## Supplied information
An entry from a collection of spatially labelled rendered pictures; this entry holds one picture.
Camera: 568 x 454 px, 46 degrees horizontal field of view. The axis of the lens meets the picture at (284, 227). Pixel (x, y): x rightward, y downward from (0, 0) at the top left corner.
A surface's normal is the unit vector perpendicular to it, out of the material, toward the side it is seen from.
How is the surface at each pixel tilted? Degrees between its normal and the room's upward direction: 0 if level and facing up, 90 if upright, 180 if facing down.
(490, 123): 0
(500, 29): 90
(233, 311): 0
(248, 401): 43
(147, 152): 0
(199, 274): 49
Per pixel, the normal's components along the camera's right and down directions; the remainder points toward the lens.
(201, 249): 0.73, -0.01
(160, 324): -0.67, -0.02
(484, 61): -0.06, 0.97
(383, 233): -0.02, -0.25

--

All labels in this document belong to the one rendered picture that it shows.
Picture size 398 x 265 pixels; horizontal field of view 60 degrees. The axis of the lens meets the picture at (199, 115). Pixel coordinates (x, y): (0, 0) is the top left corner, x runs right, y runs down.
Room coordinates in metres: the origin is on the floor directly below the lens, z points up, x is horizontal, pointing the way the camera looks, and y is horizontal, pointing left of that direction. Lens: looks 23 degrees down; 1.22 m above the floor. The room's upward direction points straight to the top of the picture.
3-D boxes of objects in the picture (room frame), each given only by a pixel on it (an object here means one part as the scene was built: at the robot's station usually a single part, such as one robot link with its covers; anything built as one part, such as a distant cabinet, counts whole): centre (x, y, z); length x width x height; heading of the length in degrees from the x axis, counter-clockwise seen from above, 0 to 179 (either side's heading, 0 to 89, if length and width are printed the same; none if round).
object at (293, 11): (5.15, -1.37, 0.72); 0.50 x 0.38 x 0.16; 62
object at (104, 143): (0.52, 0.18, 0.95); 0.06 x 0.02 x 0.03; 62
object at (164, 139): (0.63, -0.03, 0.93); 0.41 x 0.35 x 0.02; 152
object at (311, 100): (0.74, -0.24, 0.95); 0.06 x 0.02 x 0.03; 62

==

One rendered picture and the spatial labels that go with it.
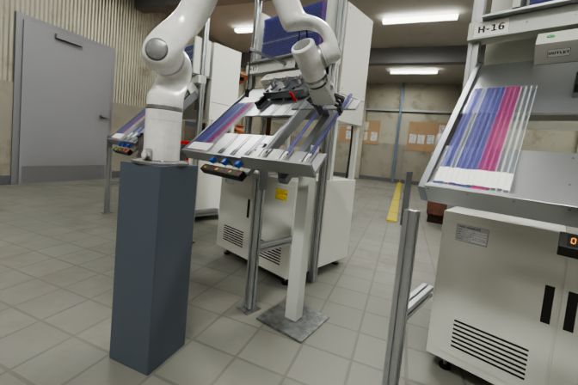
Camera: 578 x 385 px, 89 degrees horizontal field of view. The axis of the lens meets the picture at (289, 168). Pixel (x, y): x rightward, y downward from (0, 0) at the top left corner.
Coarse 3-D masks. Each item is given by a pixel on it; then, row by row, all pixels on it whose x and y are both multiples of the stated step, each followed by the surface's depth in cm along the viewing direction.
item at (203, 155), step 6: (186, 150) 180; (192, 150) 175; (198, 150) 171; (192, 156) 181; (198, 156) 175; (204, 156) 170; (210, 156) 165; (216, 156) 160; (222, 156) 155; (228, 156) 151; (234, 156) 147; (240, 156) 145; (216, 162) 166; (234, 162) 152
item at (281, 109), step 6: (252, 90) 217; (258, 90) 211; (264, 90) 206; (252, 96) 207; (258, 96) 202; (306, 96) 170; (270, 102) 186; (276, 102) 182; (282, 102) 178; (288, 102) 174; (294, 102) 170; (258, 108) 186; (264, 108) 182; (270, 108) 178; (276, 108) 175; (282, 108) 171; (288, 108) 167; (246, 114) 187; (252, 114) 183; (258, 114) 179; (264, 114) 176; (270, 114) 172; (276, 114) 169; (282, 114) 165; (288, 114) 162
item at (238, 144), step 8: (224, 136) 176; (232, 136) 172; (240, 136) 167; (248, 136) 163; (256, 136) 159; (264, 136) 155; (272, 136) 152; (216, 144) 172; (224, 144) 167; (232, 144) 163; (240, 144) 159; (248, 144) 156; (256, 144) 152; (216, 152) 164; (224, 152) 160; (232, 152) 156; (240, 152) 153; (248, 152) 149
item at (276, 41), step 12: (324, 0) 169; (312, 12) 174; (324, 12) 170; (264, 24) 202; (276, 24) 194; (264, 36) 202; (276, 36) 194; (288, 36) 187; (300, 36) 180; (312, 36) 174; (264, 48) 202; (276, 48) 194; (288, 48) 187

## Instructions to follow
Restate word for word the lines in the material above from the one with "All labels in" to the one with "object at (311, 100): (0.74, -0.24, 0.95);"; both of those lines count, and nothing else does.

## Written answer
All labels in this document belong to the one rendered picture that it shows.
Picture size 398 x 265 pixels; horizontal field of view 60 degrees. The axis of the lens meets the picture at (199, 115). Pixel coordinates (x, y): (0, 0) is the top left corner, x runs right, y runs down.
Room coordinates in metres: the origin is on the floor directly below the lens, z points up, x is horizontal, pointing the way the camera looks, and y is horizontal, pointing left of that direction. Lens: looks 23 degrees down; 1.22 m above the floor. The room's upward direction points straight to the top of the picture.
3-D boxes of objects in the picture (room frame), each given only by a pixel on it (an object here means one part as the scene was built: at the robot's station usually a single part, such as one robot link with its covers; anything built as one part, such as a distant cabinet, counts whole): centre (x, y, z); length x width x height; heading of the length in degrees from the x axis, counter-clockwise seen from above, 0 to 179 (either side's heading, 0 to 89, if length and width are printed the same; none if round).
object at (293, 11): (5.15, -1.37, 0.72); 0.50 x 0.38 x 0.16; 62
object at (104, 143): (0.52, 0.18, 0.95); 0.06 x 0.02 x 0.03; 62
object at (164, 139): (0.63, -0.03, 0.93); 0.41 x 0.35 x 0.02; 152
object at (311, 100): (0.74, -0.24, 0.95); 0.06 x 0.02 x 0.03; 62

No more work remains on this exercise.